Because of McMahon's resistance, a network co-worker implied to the anesthesiologist that McMahon was "an untrained troublemaker with a history of raising frivolous issues and questions," said court documents.

"Despite these facts, over (McMahon's) vehement objections, NYODN continued to process the female patient and allowed the life-ending surgery to go forward," McMahon's court papers contend. "NYODN's actions are the direct cause for the female patient's premature death."

Court documents don't identify the patient.

A RUMC spokeswoman declined comment on Wednesday.

McMahon's suit maintains that to secure the required consent, the network allegedly hired sales and marketing representatives who "coach[ed]" transplant coordinators to lean on patients' emotionally vulnerable families. And it instituted a quota system and fired workers who failed to reach it, contend court papers.

It cites four incidents, including the one at RUMC.

The litigation, filed in Manhattan state Supreme Court, seeks unspecified monetary damages. McMahon, an Orange County resident, is being represented by the Law Office of Borrelli & Associates of Great Neck, L.I.

Julia E. Rivera, a network spokeswoman, said Wednesday her employer has not been served with the legal papers. But she vehemently denied McMahon's accusations.

"The allegations made by a former employee are baseless and an affront to the work that the New York Organ Donor Network is doing in the New York City area to save and improve the lives of New Yorkers through organ donation and transplantation," she said in a statement. "The New York Organ Donor Network plays absolutely no role in the declaration of brain death. We will rigorously defend the life-saving work our organization is doing on a daily basis, and has done for 35 years."

The three other incidents McMahon mentions occurred between September and October of last year.

In the first, at Nassau University Medical Center, network employees allegedly harassed a doctor to declare a 19-year-old patient brain dead even after he had refused to do so. At one point, during a network conference call, its director Michael Goldstein barked, "[T]his kid is dead. You got that? Get the [note] signed off," court papers allege.

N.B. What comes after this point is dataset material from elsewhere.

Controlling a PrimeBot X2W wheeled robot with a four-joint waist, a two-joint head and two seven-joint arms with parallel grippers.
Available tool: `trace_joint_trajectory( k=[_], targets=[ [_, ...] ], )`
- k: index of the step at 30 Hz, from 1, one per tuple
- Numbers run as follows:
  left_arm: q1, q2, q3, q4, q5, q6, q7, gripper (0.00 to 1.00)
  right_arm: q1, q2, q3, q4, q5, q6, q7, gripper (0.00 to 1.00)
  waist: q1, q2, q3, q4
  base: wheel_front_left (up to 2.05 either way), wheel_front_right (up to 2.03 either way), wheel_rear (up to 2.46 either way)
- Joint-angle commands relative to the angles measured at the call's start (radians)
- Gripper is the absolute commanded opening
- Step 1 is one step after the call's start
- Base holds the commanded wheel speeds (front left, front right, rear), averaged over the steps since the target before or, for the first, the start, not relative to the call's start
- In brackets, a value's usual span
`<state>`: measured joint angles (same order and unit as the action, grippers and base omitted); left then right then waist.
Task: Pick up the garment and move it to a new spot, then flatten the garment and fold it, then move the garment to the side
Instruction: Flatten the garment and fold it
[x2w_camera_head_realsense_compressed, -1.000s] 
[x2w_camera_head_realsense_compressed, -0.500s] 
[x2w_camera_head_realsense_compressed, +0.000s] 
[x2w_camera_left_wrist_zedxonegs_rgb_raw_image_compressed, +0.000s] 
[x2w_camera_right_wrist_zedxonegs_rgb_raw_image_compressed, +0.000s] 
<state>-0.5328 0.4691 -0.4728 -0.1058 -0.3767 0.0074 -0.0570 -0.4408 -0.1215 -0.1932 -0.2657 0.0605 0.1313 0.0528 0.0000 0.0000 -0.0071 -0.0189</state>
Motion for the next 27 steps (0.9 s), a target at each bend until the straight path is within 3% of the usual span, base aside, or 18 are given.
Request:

The "note" is the brain-death declaration.

In a subsequent episode at St. Barnabas Medical Center in the Bronx, network employees and the neurologist disregarded tests, which McMahon conducted, showing signs of brain activity in a female patient, he alleges. McMahon's requests for further examination were rebuffed.

In another episode at Kings County Hospital Center in Brooklyn, network employees processed a patient's paperwork even after he responded to pain-stimuli tests performed by McMahon and a co-worker, the lawsuit contends.

McMahon was fired Nov. 15 -- two days after the RUMC incident and about 10 days after voicing his concerns to Helen Irving, the network's president and CEO, about its "illegal conduct," said court papers.

The basis for his termination, he was told, was his failure to properly satisfy job requirements and inefficiency as a transplant coordinator, court documents state.

"It's all ridiculous," said McMahon. "It's totally false."